* [To do]:
For each line below that contains the word "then", return that line.

* [Given information]:
.....
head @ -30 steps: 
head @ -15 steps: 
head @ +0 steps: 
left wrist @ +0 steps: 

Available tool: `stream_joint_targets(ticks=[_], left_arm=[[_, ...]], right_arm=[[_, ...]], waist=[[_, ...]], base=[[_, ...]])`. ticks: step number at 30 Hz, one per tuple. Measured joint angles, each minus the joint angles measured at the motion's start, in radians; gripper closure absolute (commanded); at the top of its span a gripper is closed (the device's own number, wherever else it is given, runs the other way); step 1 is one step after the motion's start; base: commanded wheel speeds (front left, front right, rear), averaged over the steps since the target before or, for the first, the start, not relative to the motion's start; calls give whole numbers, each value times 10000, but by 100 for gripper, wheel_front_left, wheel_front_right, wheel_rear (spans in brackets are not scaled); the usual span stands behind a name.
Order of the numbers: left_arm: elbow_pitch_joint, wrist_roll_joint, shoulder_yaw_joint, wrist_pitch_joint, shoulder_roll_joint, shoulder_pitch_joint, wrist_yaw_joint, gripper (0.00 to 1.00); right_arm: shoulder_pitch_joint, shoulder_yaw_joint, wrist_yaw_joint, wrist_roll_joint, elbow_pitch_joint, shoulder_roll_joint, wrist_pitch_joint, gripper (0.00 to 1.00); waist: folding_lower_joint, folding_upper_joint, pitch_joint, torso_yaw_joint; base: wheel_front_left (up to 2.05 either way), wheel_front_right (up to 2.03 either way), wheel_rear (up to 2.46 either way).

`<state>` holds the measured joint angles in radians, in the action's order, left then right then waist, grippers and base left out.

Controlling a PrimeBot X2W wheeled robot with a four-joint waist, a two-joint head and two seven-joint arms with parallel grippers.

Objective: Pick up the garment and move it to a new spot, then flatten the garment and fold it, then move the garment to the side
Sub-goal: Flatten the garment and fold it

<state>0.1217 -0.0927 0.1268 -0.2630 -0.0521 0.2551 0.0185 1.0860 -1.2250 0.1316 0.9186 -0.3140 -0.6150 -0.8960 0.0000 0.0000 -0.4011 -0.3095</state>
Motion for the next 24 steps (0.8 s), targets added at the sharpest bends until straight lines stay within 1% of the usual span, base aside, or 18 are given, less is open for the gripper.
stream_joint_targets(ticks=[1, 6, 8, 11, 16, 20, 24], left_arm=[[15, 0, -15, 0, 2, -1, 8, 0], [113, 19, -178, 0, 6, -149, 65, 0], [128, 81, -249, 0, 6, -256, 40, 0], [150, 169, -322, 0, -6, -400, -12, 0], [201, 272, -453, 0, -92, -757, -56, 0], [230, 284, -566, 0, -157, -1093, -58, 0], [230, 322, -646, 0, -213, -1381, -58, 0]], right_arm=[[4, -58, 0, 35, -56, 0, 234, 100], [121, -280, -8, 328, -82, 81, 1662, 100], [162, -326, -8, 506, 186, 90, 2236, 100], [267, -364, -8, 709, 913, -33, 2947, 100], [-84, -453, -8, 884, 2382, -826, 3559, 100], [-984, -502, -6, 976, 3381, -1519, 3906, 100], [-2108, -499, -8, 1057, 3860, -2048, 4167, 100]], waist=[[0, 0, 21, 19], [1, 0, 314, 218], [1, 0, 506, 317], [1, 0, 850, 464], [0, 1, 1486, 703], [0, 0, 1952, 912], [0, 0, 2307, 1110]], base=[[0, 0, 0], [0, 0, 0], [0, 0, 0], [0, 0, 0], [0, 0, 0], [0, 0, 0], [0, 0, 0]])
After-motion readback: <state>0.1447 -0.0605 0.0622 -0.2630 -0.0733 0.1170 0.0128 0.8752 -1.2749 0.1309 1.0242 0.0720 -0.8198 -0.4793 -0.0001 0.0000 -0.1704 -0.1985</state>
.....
* [Final answer]:
`<state>` holds the measured joint angles in radians, in the action's order, left then right then waist, grippers and base left out.
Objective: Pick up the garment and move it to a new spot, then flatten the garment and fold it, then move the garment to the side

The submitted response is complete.